=== Task directions ===
Gather every line of the entries that includes the word "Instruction".

##### Material provided

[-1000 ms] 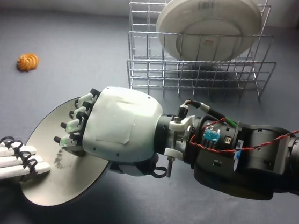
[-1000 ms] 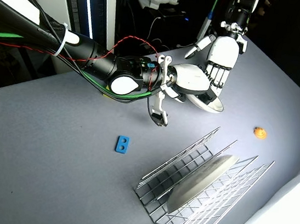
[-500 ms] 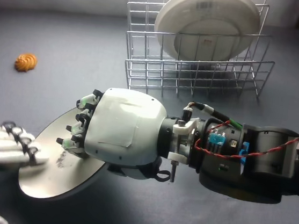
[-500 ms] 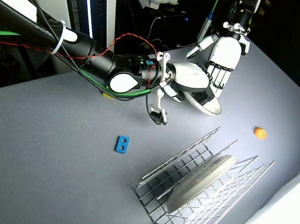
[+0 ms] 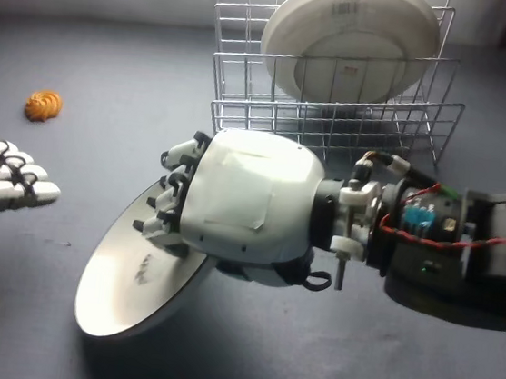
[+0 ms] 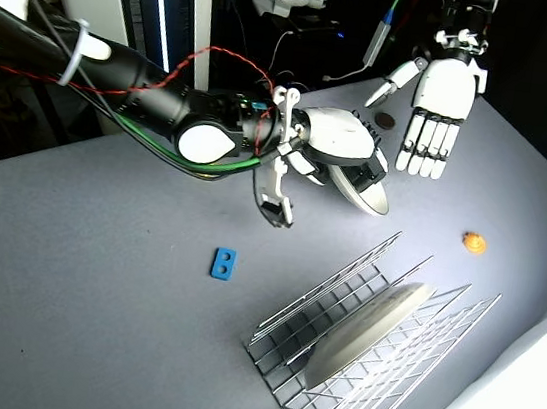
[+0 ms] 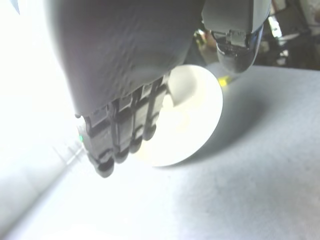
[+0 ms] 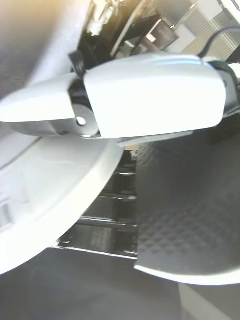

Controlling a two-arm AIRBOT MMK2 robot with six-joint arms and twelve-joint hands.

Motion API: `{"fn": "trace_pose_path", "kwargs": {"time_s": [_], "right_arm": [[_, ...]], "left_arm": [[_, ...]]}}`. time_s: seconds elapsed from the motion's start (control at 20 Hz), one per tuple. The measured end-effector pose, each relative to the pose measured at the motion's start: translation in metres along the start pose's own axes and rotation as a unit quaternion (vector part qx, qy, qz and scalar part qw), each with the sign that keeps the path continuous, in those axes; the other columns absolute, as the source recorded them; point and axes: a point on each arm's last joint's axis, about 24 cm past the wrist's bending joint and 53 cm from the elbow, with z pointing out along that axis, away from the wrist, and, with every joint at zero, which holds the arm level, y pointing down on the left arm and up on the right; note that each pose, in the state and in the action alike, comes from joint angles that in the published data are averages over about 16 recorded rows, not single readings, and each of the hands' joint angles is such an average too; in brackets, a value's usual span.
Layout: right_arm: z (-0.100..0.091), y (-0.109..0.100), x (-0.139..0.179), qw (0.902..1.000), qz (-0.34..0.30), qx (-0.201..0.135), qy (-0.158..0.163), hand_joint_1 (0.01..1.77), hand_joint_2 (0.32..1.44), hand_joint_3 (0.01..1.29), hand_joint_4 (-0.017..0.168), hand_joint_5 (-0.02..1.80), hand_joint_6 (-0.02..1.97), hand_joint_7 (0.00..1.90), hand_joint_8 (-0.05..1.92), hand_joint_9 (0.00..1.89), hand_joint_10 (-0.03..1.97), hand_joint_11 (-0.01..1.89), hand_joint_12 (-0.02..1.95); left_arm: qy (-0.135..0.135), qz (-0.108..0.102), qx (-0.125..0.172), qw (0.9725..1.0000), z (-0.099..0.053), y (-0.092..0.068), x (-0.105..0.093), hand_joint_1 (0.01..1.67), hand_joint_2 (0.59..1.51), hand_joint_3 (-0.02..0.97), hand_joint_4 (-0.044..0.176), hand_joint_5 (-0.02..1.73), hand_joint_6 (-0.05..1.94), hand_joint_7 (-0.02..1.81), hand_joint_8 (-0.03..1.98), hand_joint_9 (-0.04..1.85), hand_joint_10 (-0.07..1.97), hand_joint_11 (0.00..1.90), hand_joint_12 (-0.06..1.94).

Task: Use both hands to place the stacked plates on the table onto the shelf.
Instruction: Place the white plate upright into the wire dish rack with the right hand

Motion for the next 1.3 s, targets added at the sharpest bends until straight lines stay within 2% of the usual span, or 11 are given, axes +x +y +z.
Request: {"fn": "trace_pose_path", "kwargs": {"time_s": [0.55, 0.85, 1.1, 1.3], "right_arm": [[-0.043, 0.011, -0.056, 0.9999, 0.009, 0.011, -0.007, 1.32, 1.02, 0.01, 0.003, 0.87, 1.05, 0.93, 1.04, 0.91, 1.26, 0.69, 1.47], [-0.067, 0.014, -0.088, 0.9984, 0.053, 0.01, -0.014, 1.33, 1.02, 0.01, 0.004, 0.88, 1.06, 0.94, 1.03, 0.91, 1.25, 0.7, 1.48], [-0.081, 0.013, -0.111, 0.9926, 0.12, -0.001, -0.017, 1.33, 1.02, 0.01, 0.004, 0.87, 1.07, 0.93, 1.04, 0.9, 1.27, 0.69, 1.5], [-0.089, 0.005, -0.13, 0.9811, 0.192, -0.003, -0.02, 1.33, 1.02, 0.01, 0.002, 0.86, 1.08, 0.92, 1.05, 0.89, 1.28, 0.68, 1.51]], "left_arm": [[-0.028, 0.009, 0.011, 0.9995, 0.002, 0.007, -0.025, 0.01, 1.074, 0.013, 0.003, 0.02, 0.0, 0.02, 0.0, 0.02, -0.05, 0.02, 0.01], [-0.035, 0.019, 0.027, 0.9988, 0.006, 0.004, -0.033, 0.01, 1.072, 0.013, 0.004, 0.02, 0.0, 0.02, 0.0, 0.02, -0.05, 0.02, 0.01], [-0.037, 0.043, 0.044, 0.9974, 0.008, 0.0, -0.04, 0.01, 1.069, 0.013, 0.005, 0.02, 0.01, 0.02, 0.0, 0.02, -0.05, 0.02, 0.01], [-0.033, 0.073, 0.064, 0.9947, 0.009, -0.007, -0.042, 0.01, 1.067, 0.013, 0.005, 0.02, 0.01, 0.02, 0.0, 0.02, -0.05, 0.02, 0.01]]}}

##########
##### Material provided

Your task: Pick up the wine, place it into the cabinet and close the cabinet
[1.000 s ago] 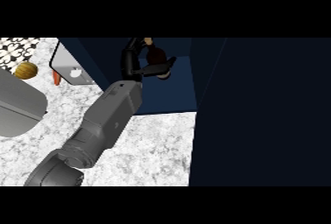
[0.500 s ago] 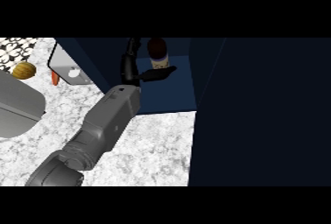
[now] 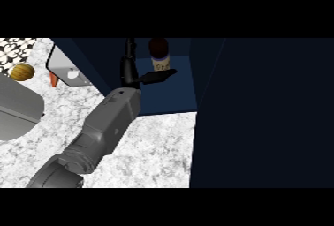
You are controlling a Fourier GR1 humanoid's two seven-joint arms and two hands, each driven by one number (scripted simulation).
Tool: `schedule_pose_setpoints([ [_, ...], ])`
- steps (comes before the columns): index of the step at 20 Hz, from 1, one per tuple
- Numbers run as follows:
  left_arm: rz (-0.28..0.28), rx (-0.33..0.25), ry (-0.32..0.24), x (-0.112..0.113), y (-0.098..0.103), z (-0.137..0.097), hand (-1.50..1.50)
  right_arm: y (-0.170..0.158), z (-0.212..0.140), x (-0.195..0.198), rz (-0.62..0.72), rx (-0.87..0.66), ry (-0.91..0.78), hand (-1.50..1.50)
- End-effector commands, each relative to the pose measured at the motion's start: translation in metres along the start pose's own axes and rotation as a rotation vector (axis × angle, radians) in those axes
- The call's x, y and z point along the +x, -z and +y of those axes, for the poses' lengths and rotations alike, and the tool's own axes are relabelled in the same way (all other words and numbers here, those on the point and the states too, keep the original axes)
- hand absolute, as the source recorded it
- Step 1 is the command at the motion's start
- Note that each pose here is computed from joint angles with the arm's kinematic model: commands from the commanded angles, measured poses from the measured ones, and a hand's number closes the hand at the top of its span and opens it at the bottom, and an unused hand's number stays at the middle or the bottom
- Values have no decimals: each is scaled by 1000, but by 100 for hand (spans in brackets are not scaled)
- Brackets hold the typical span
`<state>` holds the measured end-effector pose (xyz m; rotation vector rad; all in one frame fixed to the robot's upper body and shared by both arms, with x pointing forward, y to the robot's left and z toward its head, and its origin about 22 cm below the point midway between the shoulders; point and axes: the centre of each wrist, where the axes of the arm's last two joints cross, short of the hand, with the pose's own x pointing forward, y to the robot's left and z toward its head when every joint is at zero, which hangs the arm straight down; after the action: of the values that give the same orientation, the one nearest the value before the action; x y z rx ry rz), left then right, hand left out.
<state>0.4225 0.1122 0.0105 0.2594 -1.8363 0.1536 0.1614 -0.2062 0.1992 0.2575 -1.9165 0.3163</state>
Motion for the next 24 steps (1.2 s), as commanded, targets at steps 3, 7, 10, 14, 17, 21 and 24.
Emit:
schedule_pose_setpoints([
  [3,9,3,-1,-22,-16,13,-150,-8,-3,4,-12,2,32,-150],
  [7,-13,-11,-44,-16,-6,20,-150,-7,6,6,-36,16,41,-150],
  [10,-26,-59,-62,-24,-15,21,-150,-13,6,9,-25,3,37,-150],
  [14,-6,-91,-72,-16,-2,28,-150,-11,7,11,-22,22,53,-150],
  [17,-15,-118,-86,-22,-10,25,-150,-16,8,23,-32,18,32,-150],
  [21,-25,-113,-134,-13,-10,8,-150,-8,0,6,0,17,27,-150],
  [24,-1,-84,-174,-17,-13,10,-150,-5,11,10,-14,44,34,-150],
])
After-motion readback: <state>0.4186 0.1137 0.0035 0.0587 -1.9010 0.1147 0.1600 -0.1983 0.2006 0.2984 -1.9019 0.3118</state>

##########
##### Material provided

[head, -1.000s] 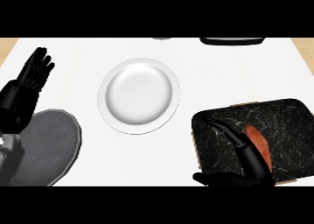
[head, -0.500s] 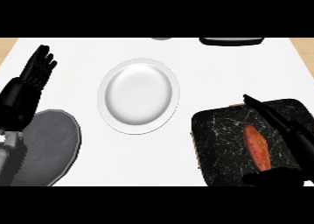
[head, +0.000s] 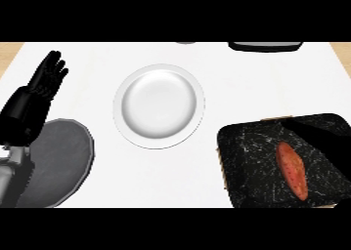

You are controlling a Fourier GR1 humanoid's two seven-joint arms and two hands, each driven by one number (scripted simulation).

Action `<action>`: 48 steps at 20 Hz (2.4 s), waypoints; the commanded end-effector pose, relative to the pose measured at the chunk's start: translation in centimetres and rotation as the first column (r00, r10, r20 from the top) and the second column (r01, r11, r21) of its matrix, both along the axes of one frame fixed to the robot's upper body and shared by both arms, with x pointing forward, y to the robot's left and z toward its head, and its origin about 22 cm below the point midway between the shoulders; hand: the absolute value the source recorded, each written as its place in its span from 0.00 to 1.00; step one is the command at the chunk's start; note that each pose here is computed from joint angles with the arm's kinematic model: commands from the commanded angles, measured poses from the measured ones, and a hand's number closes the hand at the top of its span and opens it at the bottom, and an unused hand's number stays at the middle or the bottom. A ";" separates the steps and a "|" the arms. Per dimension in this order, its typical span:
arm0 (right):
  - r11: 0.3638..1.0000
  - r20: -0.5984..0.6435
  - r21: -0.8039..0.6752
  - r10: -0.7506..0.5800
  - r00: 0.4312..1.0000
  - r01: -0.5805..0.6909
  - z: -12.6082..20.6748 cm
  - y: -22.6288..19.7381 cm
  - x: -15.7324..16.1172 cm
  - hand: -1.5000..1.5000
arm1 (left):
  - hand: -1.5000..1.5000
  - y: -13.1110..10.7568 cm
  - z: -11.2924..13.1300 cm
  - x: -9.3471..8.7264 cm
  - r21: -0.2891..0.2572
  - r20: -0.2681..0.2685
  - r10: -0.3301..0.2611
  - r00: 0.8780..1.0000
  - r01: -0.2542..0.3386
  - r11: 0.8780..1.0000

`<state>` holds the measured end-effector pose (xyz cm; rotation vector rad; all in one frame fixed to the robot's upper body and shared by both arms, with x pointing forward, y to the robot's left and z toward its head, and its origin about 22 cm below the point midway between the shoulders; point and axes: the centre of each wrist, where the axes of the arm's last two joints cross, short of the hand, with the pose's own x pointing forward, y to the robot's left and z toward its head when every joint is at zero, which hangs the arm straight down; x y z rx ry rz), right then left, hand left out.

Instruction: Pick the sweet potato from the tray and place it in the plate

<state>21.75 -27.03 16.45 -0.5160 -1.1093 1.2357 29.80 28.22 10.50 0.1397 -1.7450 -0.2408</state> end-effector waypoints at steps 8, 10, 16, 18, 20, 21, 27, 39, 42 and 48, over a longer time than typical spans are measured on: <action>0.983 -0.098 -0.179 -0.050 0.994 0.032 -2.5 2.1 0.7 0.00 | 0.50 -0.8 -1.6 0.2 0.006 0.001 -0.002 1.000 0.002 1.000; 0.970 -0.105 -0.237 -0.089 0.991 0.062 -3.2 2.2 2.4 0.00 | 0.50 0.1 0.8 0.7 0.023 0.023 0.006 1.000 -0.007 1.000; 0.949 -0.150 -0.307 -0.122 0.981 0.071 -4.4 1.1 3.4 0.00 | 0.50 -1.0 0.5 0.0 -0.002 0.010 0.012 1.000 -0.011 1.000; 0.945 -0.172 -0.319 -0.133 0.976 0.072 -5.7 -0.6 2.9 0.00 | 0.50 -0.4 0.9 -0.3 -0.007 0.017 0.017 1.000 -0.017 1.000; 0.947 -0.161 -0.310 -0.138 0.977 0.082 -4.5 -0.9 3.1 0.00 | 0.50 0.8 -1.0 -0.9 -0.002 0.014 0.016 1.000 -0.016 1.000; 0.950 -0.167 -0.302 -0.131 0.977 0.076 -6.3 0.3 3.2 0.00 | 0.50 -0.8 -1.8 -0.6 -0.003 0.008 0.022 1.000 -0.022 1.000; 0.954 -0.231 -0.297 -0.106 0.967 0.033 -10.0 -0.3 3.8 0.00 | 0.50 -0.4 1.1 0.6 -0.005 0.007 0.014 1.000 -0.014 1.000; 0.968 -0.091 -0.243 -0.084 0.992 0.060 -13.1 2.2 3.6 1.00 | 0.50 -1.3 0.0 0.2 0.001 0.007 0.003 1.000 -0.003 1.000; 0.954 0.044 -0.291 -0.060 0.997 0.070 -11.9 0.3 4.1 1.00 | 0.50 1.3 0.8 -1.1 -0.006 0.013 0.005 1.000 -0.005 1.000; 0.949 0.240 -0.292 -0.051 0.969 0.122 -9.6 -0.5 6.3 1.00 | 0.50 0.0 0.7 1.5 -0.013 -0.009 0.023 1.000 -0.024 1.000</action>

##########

=== Response ===
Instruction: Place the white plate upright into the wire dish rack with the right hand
Instruction: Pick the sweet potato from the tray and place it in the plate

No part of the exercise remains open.